Букварев только улыбался в ответ, а Заметкин продолжая:
— Ты еще не раз будешь вот так же бросаться с высот в пропасти. С тобой будет нескучно. Ты нас всех за пояс заткнешь. Иным думается, что сверзился ты в бездну, а на самом деле — вознесся.
— Вознесся нахлебником на тюфяк, — возражал Букварев, но не особенно унывал, видя, что друзья его работают теперь и за себя, и за него. Удивляло только, что Губин стал задумчивее и несдержаннее, чаще шушукался по вечерам с Музой, чего раньше не замечалось.
— Ты чего? — спросил его Букварев.
— Придумываю кое-что для убыстрения дела, — пояснил Губин. — Нельзя нам тут задерживаться, хотя бы из-за твоей ноги, — и прятал глаза, ни в коем случае не желая сказать, что он уже вызвал из города машину.
И получилось так, что грачевский вездеход пришел к Мокрецовским сопкам вроде бы сам. Он и увез Букварева в больницу. А скоро покинула место изысканий и вся экспедиция.
В институте Букварева считали героем. И проект дороги, подготовленный группой, получил немало похвал. Букварев еще лежал в этом городе, а в другом городе, где он учился, его уже считали подающим большие надежды специалистом и организатором.

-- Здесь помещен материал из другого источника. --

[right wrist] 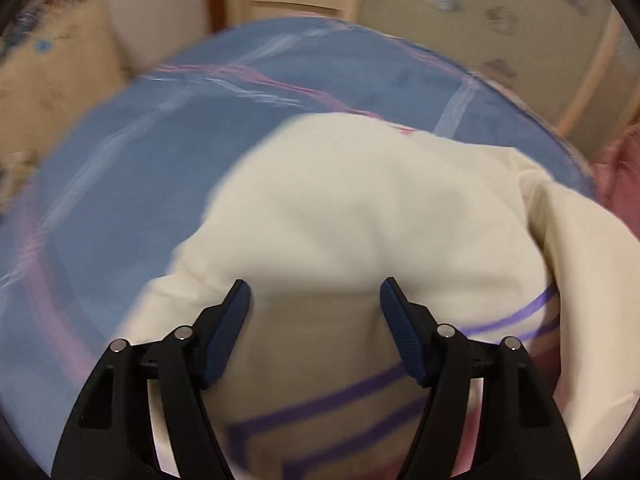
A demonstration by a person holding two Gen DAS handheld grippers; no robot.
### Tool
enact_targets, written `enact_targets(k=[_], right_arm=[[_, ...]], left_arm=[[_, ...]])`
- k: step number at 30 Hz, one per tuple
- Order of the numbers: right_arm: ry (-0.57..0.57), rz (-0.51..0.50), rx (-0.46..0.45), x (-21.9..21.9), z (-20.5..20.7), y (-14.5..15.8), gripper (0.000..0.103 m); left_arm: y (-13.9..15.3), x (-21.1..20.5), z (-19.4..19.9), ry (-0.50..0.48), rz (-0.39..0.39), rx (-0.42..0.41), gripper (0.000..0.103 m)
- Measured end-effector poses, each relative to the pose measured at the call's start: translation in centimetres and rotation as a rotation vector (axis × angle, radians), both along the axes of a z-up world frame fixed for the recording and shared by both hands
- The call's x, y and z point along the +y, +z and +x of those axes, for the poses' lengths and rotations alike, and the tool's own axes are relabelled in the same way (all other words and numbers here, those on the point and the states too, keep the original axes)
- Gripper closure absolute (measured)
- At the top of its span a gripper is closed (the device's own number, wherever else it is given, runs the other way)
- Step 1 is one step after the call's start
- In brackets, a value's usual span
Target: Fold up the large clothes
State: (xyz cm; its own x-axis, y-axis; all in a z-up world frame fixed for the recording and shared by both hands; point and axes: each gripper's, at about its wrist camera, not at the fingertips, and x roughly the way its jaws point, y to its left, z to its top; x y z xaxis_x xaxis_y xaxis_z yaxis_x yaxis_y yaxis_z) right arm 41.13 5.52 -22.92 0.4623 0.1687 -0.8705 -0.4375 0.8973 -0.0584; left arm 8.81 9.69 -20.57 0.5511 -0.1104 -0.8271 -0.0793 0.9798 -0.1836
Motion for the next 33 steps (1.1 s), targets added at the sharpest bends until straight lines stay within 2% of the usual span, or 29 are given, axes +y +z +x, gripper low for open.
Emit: enact_targets(k=[3, 5, 6, 8, 10, 12, 13, 14, 15, 16, 17, 18, 19, 20, 21, 22, 24, 25, 28, 30, 33], right_arm=[[-0.066, 0.069, 0.014, -0.6, 0.7, -0.2, 0.034], [-0.024, 0.039, -0.008, 0.0, -0.9, 0.9, 0.034], [-0.006, 0.056, -0.019, -0.4, -2.1, 1.9, 0.034], [0.013, 0.152, -0.073, -3.0, -4.6, 5.3, 0.034], [-0.034, 0.193, -0.162, -6.8, -6.5, 8.3, 0.034], [-0.163, 0.125, -0.303, -11.7, -7.3, 10.2, 0.033], [-0.225, 0.090, -0.333, -13.6, -7.6, 10.2, 0.029], [-0.325, 0.043, -0.318, -16.6, -6.8, 9.3, 0.025], [-0.409, 0.008, -0.221, -19.6, -5.4, 7.3, 0.025], [-0.427, -0.009, -0.122, -21.3, -4.5, 5.2, 0.025], [-0.382, -0.044, -0.033, -22.6, -4.1, 2.6, 0.025], [-0.337, -0.078, -0.044, -22.9, -4.6, 1.9, 0.025], [-0.260, -0.104, -0.121, -22.7, -6.5, 2.6, 0.025], [-0.235, -0.096, -0.160, -22.8, -7.9, 3.5, 0.025], [-0.216, -0.054, -0.206, -23.2, -9.7, 4.9, 0.025], [-0.188, 0.066, -0.254, -24.3, -12.2, 6.9, 0.024], [-0.169, 0.211, -0.280, -26.4, -15.7, 8.9, 0.018], [-0.185, 0.250, -0.276, -28.1, -17.7, 9.6, 0.013], [-0.245, 0.288, -0.248, -32.8, -22.2, 9.4, 0.012], [-0.358, 0.289, -0.235, -37.7, -26.3, 8.2, 0.012], [-0.511, 0.296, -0.168, -43.3, -30.6, 5.6, 0.012]], left_arm=[[-0.1, 0.2, -0.4, -0.013, -0.019, -0.009, 0.005], [0.1, 0.7, -0.6, -0.011, -0.044, -0.017, 0.005], [0.4, 1.0, -0.9, -0.008, -0.068, -0.028, 0.005], [0.8, 1.4, -1.3, -0.009, -0.100, -0.051, 0.005], [0.9, 1.4, -1.3, -0.013, -0.108, -0.058, 0.005], [0.6, 1.3, -1.1, -0.015, -0.095, -0.050, 0.004], [0.5, 1.1, -1.1, -0.013, -0.086, -0.048, 0.005], [0.5, 0.8, -1.0, -0.011, -0.069, -0.047, 0.004], [0.4, 0.9, -1.4, -0.010, -0.057, -0.046, 0.004], [0.5, 0.8, -1.4, -0.011, -0.042, -0.045, 0.004], [0.4, 0.5, -1.3, -0.013, -0.023, -0.045, 0.004], [0.4, 0.3, -1.3, -0.016, -0.006, -0.045, 0.004], [0.5, 0.5, -1.5, -0.017, 0.004, -0.045, 0.004], [0.5, 0.6, -1.0, -0.017, 0.021, -0.043, 0.004], [0.7, 0.6, -1.1, -0.013, 0.025, -0.046, 0.004], [1.0, 0.7, -1.3, -0.009, 0.024, -0.051, 0.004], [1.8, 0.9, -2.0, -0.002, 0.016, -0.065, 0.004], [2.2, 1.1, -2.3, 0.000, 0.013, -0.075, 0.004], [3.5, 2.1, -3.5, 0.022, 0.040, -0.110, 0.004], [4.1, 3.3, -4.6, 0.042, 0.082, -0.122, 0.003], [4.0, 6.0, -5.5, 0.043, 0.083, -0.099, 0.002]])
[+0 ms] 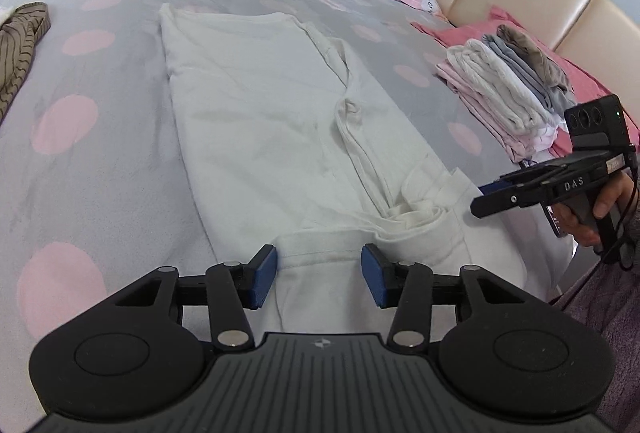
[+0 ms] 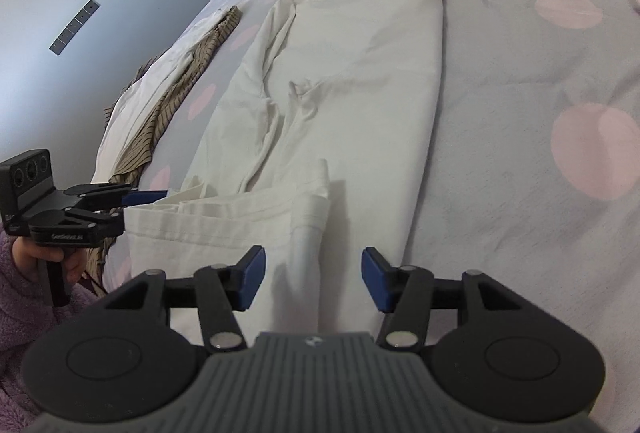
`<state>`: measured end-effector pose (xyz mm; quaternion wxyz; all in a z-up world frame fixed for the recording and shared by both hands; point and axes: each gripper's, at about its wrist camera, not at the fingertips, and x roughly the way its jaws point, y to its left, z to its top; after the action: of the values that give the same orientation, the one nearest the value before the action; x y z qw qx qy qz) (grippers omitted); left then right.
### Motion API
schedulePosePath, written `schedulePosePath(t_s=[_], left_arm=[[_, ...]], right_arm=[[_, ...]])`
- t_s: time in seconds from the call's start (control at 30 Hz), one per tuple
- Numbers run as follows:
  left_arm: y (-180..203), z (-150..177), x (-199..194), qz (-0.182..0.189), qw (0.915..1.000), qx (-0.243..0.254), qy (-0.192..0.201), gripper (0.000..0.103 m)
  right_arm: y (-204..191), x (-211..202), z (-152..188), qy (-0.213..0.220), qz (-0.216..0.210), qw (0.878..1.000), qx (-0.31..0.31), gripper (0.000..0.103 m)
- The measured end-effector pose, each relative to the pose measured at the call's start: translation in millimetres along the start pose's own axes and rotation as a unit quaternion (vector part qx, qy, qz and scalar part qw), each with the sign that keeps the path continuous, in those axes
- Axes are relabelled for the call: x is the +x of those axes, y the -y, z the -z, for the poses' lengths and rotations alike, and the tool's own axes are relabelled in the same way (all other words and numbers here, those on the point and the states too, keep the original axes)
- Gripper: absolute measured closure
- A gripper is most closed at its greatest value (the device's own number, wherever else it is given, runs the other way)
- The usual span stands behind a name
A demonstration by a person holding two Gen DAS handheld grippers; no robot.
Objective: Fold clothes
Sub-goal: 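Grasp the folded hem edge with both grippers and fold it over again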
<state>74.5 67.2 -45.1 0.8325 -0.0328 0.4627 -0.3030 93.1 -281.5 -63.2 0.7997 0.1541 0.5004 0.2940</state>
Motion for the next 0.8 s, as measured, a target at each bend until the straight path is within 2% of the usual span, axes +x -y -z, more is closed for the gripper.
schedulePosePath(t_s=[0.07,0.23,0.3,0.33,0.37,0.4,0.43,0.47,0.53,0.8], left_arm=[[-0.5,1.5,3.7,-0.006,0.9999,-0.002,-0.012,0.059],[-2.8,4.7,7.5,-0.015,0.9995,-0.009,-0.028,0.059],[-2.2,5.3,7.9,-0.01,0.9996,-0.004,-0.025,0.059],[-1.5,5.5,8.5,-0.008,0.9997,0.0,-0.023,0.059],[0.7,5.3,8.8,-0.009,0.9997,0.008,-0.022,0.061],[3.7,4.8,8.8,-0.012,0.9995,0.019,-0.022,0.066],[6.7,4.3,8.9,-0.015,0.9992,0.03,-0.021,0.081],[8.5,3.7,7.4,-0.018,0.999,0.037,-0.018,0.089],[6.8,2.5,-0.1,-0.015,0.9995,0.029,-0.006,0.098],[-9.6,10.2,-44.8,-0.017,0.9972,-0.021,0.069,0.101]], right_arm=[[-1.4,0.8,-1.3,0.001,0.006,1.0,-0.003,0.042],[-4.3,-0.3,-3.7,0.007,-0.005,1.0,-0.002,0.044],[-5.4,-0.3,-3.5,0.006,-0.005,1.0,-0.007,0.062],[-5.8,1.3,-3.3,0.001,-0.001,1.0,-0.008,0.069],[-6.1,3.4,-2.7,-0.004,0.003,1.0,-0.011,0.081],[-7.0,5.1,-2.0,-0.008,0.005,1.0,-0.015,0.086],[-9.0,5.1,-1.3,-0.008,0.005,1.0,-0.021,0.089],[-11.5,3.6,-1.0,-0.006,0.006,1.0,-0.029,0.093],[-15.8,-2.1,-0.9,-0.001,0.005,0.999,-0.039,0.096],[-11.0,-43.4,8.6,0.051,-0.002,0.998,-0.033,0.097]])
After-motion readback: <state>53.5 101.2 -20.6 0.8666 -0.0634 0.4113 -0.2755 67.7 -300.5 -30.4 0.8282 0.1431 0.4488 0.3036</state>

На комиссии по распределению Люба заявила, что должна ехать к мужу, благо в этом городе открывалось немало вакансий. За ней последовали Губины и Заметкин, все с отличными рекомендациями, на знакомое им место.
И никому из тех, кто оценивал студенческий проект, не пришло в голову взглянуть на карту-километровку и сопоставить ее с чертежами. Буквареву и его друзьям доверяли полностью. А при сопоставлении любой увидел бы большие несоответствия, вплоть до того, что в планах местности, вычерченных дипломантами, не нашла отражения одна из реально существующих сопок.
…Ничего этого Букварев не знал, но коварная судьба проектировщика заставляла вспомнить все. Заставляла устами воротил проектного института и больнее всего — выразительными устами Семена Семеновича Воробьихинского.
«Вот он каков на поверку-то, друг закадычный Гоша Губин!» — молча изумлялся Букварев, но у него ни на мгновение не возникло мысли переложить хоть часть вины на товарища. Он, простяга, все время доверялся Губину, особенно в последние дни, после чего ему впервые довелось ночевать не дома.
БУКВАРЕВ НОЧУЕТ НЕ ДОМА…
В тот воскресный вечер Губин и Букварев долго брели по городу, по-разному ошеломленные событиями дня, и Букварев был тенью друга. Остановились у привокзального ресторана, двери которого открывались в этот поздний час лишь для того, чтобы выпустить засидевшихся клиентов.
— Пустят! — уверенно заявил Губин и вклинился в двери плечом. Швейцар не очень-то любезно оттолкнул его, но через несколько секунд уже сам вытянул шею, прислушиваясь к шепоту наглого посетителя. Мелькнуло в прихожей лицо официантки в белом чепце, и Губин с прижмуркой поманил Букварева за собой.
Они вошли в полупустой зал. Губин тотчас выбрал свободный столик с неубранной посудой в самом темном углу. Сели.
— Неловко… Зря мы… — тосковал Букварев.